→ **Stored records**
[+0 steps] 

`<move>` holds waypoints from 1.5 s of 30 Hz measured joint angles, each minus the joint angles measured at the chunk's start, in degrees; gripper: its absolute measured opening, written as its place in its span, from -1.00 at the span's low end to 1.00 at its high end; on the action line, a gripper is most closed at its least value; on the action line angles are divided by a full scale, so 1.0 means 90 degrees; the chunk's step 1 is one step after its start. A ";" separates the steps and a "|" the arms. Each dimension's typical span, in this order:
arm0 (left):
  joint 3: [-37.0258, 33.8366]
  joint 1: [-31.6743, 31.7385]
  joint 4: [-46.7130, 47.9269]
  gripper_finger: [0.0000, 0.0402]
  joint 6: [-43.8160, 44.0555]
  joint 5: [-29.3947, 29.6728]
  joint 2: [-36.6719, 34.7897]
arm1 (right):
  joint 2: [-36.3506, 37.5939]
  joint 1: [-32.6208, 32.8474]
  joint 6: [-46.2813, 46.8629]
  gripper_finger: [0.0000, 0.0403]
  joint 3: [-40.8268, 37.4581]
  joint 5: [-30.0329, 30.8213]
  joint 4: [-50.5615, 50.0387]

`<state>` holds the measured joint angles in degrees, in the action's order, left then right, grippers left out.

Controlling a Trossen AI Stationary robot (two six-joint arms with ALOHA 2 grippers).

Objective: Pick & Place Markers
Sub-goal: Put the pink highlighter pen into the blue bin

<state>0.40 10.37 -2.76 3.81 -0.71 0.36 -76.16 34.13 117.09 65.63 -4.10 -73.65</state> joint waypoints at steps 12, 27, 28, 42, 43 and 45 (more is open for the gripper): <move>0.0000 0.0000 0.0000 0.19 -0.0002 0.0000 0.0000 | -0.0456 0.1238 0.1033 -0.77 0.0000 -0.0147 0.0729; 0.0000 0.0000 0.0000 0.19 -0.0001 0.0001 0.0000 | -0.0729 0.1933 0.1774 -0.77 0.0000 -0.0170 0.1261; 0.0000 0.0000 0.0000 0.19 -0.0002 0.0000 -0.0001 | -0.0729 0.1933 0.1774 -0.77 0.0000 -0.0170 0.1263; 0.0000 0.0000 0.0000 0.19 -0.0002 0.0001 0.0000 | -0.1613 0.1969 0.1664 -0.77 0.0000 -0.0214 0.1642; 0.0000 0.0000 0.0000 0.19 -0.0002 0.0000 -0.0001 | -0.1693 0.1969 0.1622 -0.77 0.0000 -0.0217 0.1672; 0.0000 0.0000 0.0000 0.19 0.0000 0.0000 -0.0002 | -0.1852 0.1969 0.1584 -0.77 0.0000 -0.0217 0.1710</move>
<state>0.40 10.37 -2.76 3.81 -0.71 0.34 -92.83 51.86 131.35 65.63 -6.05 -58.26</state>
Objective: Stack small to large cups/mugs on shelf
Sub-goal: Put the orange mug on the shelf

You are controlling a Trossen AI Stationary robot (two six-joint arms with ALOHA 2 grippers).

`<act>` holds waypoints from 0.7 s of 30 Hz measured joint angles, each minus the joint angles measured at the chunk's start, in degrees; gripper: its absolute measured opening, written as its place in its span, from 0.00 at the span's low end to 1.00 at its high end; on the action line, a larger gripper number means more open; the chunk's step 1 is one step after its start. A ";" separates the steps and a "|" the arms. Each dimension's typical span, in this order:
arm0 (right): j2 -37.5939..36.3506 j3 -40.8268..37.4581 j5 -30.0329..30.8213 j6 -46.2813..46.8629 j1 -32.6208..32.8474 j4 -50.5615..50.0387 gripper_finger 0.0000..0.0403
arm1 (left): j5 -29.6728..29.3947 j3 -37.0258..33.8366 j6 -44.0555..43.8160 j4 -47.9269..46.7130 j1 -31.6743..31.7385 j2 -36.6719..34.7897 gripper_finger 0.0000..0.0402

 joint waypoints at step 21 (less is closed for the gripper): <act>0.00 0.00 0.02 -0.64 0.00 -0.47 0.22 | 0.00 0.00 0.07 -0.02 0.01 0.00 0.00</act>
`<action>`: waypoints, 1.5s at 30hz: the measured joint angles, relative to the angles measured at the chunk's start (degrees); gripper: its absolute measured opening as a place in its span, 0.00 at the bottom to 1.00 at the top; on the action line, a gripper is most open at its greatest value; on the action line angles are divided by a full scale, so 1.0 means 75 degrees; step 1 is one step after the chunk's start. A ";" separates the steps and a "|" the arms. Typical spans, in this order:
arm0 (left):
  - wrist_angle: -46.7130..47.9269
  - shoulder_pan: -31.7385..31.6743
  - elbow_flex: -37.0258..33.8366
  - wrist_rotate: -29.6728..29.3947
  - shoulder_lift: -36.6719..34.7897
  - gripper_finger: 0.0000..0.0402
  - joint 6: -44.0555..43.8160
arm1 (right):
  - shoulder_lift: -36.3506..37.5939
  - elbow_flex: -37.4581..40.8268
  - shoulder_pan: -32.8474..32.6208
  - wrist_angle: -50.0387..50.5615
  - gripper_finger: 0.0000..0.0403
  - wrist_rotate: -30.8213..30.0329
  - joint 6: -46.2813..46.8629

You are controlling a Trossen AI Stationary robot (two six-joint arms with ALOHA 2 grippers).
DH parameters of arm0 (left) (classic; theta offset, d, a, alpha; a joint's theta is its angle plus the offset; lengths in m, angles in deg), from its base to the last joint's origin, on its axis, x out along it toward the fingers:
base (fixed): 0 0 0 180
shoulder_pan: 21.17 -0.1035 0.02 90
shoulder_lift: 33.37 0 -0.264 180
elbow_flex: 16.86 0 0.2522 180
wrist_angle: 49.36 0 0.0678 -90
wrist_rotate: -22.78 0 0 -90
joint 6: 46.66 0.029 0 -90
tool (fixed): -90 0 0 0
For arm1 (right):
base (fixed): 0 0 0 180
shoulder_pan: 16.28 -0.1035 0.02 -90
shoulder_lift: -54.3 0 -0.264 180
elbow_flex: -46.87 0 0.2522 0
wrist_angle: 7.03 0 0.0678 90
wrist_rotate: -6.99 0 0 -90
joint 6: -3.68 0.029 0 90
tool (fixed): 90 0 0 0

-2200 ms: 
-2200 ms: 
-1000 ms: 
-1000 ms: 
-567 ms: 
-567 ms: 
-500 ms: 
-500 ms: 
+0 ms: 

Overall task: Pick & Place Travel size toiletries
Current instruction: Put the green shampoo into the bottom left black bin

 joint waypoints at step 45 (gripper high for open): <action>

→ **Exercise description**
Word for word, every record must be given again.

→ **Output for this task**
[+0 steps] 

`<move>` holds waypoints from 1.5 s of 30 Hz measured joint angles, each minus the joint angles measured at the chunk's start, in degrees; gripper: its absolute measured opening, written as its place in its span, from -1.00 at the span's low end to 1.00 at its high end; on the action line, a gripper is most closed at its least value; on the action line angles are divided by a full scale, so 1.0 means 90 degrees; the chunk's step 1 is one step after its start. A ";" separates the steps and a "|" the arms. Each dimension's typical span, in this order:
arm0 (left):
  joint 3: [-37.0258, 33.8366]
  joint 1: [-31.6743, 31.7385]
  joint 4: [-46.7130, 47.9269]
  gripper_finger: [0.0000, 0.0402]
  joint 6: [-43.8160, 44.0555]
  joint 5: [-29.3947, 29.6728]
  joint 2: [-36.6719, 34.7897]
arm1 (right):
  joint 2: [-36.3506, 37.5939]
  joint 1: [-32.6208, 32.8474]
  joint 6: [-46.2813, 46.8629]
  gripper_finger: [0.0000, 0.0403]
  joint 3: [-40.8268, 37.4581]
  joint 5: [-30.0329, 30.8213]
  joint 4: [-50.5615, 50.0387]

`<state>` holds the measured joint angles in degrees, in the action's order, left then right, grippers left out.

Controlling a Trossen AI Stationary robot (two six-joint arms with ALOHA 2 grippers).

Objective: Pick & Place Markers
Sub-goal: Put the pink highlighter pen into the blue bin

<state>0.40 10.37 -2.76 3.81 -0.71 0.36 -76.16 34.13 117.09 65.63 -4.10 -73.65</state> joint waypoints at steps 12, 27, 28, 42, 43 and 45 (more is open for the gripper): <move>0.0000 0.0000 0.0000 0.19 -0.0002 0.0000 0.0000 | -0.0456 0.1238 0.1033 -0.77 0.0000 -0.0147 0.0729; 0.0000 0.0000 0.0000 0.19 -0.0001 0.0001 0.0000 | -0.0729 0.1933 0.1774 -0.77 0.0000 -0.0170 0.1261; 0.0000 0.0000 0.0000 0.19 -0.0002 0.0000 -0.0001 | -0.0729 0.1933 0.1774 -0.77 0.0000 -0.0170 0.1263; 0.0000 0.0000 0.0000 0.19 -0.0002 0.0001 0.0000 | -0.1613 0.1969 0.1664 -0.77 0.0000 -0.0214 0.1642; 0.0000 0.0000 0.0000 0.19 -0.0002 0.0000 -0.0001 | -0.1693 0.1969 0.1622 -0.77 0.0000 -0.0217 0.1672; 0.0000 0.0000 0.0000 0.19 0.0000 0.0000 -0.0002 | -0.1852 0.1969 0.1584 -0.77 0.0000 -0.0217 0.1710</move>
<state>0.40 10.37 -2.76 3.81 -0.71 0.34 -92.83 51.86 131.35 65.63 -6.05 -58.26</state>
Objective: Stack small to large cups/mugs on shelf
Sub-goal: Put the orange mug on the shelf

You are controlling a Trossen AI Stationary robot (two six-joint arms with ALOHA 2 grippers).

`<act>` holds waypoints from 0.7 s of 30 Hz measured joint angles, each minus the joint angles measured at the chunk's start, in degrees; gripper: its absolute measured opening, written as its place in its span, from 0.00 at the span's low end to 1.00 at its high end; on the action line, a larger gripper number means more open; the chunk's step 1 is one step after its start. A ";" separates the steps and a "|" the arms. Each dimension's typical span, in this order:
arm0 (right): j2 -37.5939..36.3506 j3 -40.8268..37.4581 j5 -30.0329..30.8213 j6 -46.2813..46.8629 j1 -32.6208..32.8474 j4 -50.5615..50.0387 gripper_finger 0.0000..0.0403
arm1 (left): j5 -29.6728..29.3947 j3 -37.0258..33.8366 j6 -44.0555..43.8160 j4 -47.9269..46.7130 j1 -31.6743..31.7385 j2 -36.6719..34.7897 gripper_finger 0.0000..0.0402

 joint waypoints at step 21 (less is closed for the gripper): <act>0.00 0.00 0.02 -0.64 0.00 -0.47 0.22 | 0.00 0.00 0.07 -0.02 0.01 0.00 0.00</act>
`<action>`: waypoints, 1.5s at 30hz: the measured joint angles, relative to the angles measured at the chunk's start (degrees); gripper: its absolute measured opening as a place in its span, 0.00 at the bottom to 1.00 at the top; on the action line, a gripper is most open at its greatest value; on the action line angles are divided by a full scale, so 1.0 means 75 degrees; step 1 is one step after the chunk's start. A ";" separates the steps and a "|" the arms. Typical spans, in this order:
arm0 (left):
  - wrist_angle: -46.7130..47.9269
  - shoulder_pan: -31.7385..31.6743
  - elbow_flex: -37.0258..33.8366
  - wrist_rotate: -29.6728..29.3947
  - shoulder_lift: -36.6719..34.7897
  - gripper_finger: 0.0000..0.0402
  - joint 6: -44.0555..43.8160
arm1 (right):
  - shoulder_lift: -36.3506..37.5939
  - elbow_flex: -37.4581..40.8268
  - shoulder_pan: -32.8474..32.6208
  - wrist_angle: -50.0387..50.5615
  - gripper_finger: 0.0000..0.0403
  - wrist_rotate: -30.8213..30.0329
  - joint 6: -46.2813..46.8629

You are controlling a Trossen AI Stationary robot (two six-joint arms with ALOHA 2 grippers).
DH parameters of arm0 (left) (classic; theta offset, d, a, alpha; a joint's theta is its angle plus the offset; lengths in m, angles in deg), from its base to the last joint's origin, on its axis, x out along it toward the fingers:
base (fixed): 0 0 0 180
shoulder_pan: 21.17 -0.1035 0.02 90
shoulder_lift: 33.37 0 -0.264 180
elbow_flex: 16.86 0 0.2522 180
wrist_angle: 49.36 0 0.0678 -90
wrist_rotate: -22.78 0 0 -90
joint 6: 46.66 0.029 0 -90
tool (fixed): -90 0 0 0
For arm1 (right):
base (fixed): 0 0 0 180
shoulder_pan: 16.28 -0.1035 0.02 -90
shoulder_lift: -54.3 0 -0.264 180
elbow_flex: -46.87 0 0.2522 0
wrist_angle: 7.03 0 0.0678 90
wrist_rotate: -6.99 0 0 -90
joint 6: -3.68 0.029 0 90
tool (fixed): 90 0 0 0

-2200 ms: 
-2200 ms: 
-1000 ms: 
-1000 ms: 
-567 ms: 
-567 ms: 
-500 ms: 
-500 ms: 
+0 ms: 

Overall task: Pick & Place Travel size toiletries
Current instruction: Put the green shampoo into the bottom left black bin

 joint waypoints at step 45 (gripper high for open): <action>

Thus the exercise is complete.